◆ Exercise goal ◆
Any pictures in the records below should be skipped; write out everything else exactly.

The input: Begin

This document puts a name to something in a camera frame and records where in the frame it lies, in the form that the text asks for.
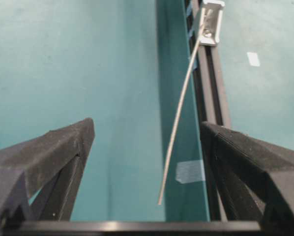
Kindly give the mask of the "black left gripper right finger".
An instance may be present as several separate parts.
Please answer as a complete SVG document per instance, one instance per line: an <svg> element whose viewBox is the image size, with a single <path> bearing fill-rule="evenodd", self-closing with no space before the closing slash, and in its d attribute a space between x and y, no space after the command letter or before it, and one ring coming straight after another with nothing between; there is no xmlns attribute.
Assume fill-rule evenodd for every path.
<svg viewBox="0 0 294 236"><path fill-rule="evenodd" d="M227 222L214 236L294 236L294 150L203 122L202 148Z"/></svg>

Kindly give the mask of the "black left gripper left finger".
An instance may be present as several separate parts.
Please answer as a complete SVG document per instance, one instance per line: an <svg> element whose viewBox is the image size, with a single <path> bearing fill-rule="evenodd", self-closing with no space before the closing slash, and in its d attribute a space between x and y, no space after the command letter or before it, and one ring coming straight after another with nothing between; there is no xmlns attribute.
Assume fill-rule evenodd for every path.
<svg viewBox="0 0 294 236"><path fill-rule="evenodd" d="M75 124L0 150L0 228L8 221L69 220L95 137Z"/></svg>

The input: End

◆ Reply to the exercise ◆
This document puts a name to something in a camera frame and records where in the frame it lies, in the form that the text asks for.
Kindly give the mask of the "black left gripper right finger".
An instance may be present as several separate parts.
Please answer as a complete SVG document per instance, one instance per line: an <svg> element whose viewBox is the image size, with a single <path> bearing fill-rule="evenodd", self-closing with no space before the closing slash, and in its d attribute a space between x and y, no space after the command letter or before it, and one ring coming straight after another with nothing between; there is no xmlns attribute.
Assume fill-rule evenodd for every path.
<svg viewBox="0 0 294 236"><path fill-rule="evenodd" d="M227 222L214 236L294 236L294 150L203 122L202 148Z"/></svg>

Kindly give the mask of the "black left gripper left finger".
An instance may be present as several separate parts.
Please answer as a complete SVG document per instance, one instance per line: an <svg> element whose viewBox is the image size, with a single <path> bearing fill-rule="evenodd", self-closing with no space before the closing slash, and in its d attribute a space between x and y, no space after the command letter or before it, and one ring coming straight after another with nothing between; there is no xmlns attribute.
Assume fill-rule evenodd for every path.
<svg viewBox="0 0 294 236"><path fill-rule="evenodd" d="M75 124L0 150L0 228L8 221L69 220L95 137Z"/></svg>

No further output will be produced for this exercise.